A melhor IPSS para se trabalhar

A SPEM lançou entretanto o projeto Mover Montanha.
A SPEM lançou entretanto o projeto Mover Montanha.

2019: 8.ª edição do Prémio Saúde Sustentável
Categoria: Projetos Integrados Especiais
Vencedor: Sociedade Portuguesa de Esclerose Múltipla
Projeto: Cuidados Integrados de SPEM

"Queremos construir uma empresa social, à parte da IPSS, em jeito de Serviços Partilhados de Solidariedade e Segurança Social (SP3S), que consiga prestar serviços a IPSS reduzindo os custos, partilhando recursos, pessoas, locais, instalações, etc. E, muito mais importante, queremos ser a melhor IPSS para se trabalhar", disse Paulo Gonçalves, vice-presidente da SPEM.

Este projeto vem na senda dos cuidados integrados que a SPEM presta com equipas multidisciplinares que fazem apoio social, domiciliário, psicológico, de nutrição, fisioterapia e um conjunto de atividades ocupacionais.

O impacto da covid-19 em março passado "foi um choque brutal. Obrigou-nos, como a quase todos, a fechar. Tínhamos e temos uma obrigação de continuar a ter colaboradores a ir a casa das pessoas para alimentação, medicação, terapias, transportes para acesso a cuidados de higiene e saúde imprescindíveis. E isso continuou. Um orgulho imenso nos nossos guerreiros insuperáveis que se mantiveram na linha da frente".

O impacto da pandemia

Esta nova forma de vida obrigou a SPEM a virar-se para o digital. "Todos os nossos serviços se transformaram. Com instalações encerradas, migrámos muito para o digital, mantendo o indispensável no terreno. A adesão foi incrível. Tivemos a maior celebração do mês de maio (30 de maio é o Dia Mundial da Esclerose Múltipla) de atenção à patologia. Desde conferências, concertos, aulas, exercícios, físicos e cognitivos, consultas, etc. O outro lado da moeda foi o impacto nas pessoas que deixaram de ter consultas médicas, tratamentos, etc., porque parou tudo. A pandemia acentuou as discrepâncias de acesso a cuidados. O digital consegue minorar mas demonstra-o claramente", refere Paulo Gonçalves.

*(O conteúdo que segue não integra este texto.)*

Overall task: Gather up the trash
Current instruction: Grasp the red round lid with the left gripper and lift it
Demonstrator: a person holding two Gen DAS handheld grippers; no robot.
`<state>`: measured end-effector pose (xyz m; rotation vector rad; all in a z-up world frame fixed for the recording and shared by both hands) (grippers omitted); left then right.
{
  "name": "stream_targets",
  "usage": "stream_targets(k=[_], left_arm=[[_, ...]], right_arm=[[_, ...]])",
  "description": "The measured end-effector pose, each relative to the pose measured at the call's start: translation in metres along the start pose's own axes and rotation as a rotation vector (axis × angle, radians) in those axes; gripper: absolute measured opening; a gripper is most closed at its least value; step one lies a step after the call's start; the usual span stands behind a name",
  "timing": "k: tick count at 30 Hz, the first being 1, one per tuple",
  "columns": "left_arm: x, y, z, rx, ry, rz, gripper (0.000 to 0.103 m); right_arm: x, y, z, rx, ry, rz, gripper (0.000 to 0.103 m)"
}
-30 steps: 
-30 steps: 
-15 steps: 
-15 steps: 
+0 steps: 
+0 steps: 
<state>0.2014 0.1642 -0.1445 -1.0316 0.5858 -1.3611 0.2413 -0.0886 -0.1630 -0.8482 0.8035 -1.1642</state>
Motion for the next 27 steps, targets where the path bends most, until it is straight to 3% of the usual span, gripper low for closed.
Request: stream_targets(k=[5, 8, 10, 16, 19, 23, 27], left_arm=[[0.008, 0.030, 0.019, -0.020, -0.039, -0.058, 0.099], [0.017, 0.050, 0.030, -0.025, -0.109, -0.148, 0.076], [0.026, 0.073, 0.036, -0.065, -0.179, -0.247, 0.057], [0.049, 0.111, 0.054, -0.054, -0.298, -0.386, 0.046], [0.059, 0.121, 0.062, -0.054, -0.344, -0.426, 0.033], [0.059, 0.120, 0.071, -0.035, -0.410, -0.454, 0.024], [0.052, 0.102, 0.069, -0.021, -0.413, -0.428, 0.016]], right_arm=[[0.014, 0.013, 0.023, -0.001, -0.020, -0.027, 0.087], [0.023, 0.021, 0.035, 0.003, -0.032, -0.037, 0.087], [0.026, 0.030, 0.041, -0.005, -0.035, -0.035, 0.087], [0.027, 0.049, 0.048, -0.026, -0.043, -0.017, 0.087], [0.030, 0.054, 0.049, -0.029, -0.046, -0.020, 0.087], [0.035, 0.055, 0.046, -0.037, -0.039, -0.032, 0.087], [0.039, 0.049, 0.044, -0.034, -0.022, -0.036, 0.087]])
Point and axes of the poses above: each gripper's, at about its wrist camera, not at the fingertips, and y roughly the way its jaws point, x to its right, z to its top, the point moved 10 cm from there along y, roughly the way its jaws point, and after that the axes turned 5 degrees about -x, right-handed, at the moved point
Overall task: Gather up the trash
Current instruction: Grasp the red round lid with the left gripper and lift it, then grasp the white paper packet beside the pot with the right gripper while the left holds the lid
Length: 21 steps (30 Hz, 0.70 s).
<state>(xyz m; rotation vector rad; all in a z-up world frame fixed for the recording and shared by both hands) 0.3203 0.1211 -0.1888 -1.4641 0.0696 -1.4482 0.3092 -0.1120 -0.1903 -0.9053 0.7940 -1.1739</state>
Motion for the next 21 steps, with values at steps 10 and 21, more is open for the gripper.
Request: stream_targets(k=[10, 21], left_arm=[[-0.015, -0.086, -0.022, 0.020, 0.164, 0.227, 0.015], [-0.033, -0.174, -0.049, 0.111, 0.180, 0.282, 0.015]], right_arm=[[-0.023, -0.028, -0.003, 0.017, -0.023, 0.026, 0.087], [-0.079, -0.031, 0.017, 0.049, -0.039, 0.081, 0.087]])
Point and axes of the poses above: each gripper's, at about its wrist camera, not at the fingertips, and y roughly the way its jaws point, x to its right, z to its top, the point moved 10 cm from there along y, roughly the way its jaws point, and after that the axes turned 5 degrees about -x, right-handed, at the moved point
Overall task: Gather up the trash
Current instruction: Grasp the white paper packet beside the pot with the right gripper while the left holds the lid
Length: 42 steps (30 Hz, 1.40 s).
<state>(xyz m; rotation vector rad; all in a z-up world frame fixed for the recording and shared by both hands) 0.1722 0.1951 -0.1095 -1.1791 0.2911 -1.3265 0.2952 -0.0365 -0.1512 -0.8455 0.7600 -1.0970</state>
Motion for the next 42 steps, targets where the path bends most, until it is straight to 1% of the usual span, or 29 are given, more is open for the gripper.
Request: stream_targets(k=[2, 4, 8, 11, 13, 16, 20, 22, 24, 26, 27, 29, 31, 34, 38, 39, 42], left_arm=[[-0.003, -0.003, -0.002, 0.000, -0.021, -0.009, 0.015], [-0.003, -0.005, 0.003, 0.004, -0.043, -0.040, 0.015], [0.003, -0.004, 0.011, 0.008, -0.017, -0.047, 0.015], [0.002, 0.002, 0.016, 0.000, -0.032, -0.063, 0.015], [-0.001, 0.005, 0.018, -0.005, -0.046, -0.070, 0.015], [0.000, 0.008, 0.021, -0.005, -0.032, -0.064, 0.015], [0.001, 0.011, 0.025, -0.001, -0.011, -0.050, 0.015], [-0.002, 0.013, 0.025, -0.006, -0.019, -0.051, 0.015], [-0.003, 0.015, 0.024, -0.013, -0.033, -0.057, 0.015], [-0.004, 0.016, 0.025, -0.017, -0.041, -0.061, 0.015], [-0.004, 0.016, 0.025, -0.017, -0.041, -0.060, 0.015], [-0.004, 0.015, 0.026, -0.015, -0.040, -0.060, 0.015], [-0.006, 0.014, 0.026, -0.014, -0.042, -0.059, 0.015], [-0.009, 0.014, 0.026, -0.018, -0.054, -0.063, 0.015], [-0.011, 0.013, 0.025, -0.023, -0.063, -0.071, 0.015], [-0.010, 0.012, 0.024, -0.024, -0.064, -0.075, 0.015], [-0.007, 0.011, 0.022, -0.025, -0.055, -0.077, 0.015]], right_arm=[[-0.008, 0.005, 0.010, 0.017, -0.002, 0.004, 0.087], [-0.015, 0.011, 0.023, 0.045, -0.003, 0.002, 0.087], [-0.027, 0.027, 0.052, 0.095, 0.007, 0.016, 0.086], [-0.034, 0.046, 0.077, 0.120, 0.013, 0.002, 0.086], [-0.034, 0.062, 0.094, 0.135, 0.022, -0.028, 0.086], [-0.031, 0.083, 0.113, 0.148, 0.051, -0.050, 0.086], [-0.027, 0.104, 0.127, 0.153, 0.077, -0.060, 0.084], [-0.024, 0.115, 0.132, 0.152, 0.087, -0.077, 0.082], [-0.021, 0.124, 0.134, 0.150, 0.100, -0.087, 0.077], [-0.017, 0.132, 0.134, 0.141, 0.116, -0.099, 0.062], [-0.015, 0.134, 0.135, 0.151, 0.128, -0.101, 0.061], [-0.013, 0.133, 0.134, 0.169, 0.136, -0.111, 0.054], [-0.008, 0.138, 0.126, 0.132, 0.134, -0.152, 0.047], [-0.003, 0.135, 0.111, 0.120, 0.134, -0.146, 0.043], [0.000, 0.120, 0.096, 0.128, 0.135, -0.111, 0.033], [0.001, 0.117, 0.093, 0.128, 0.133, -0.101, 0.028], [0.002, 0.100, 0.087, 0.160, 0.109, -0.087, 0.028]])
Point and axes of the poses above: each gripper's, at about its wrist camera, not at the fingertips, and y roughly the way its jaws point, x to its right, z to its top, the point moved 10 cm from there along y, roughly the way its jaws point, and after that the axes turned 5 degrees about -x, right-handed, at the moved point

Mas esta transformação permitiu que a SPEM se focasse em ideias que fazem sentido mas que não saíam do papel, contactando associações de doentes crónicos e entidades públicas e privadas. Além da entrega de medicamentos às Pessoas com EM (PcEM) e a Operação Luz Verde com a Ordem dos Farmacêuticos e a ANF, com a SPEM como pioneira, dinamizou um protocolo multiassociações de doenças do cérebro que junta associações de doenças do cérebro para partilha de recursos e boas práticas.

Lançou também o projeto Mover Montanha que se dirige "àqueles que têm de ir aos hospitais fazer perfusão (intravenoso em hospital de dia). Muitos não têm condições para as deslocações. Adicione-se os perigos da pandemia. Por último e mais importante, o estado em que ficam para ter de fazer viagem de regresso, por vezes em 3 ou 4 transportes públicos". O objetivo é demonstrar que é mais sustentável fazer com que um medicamento seja enviado de um hospital de referência de Lisboa para o hospital mais próximo do doente para que o tratamento seja feito em proximidade.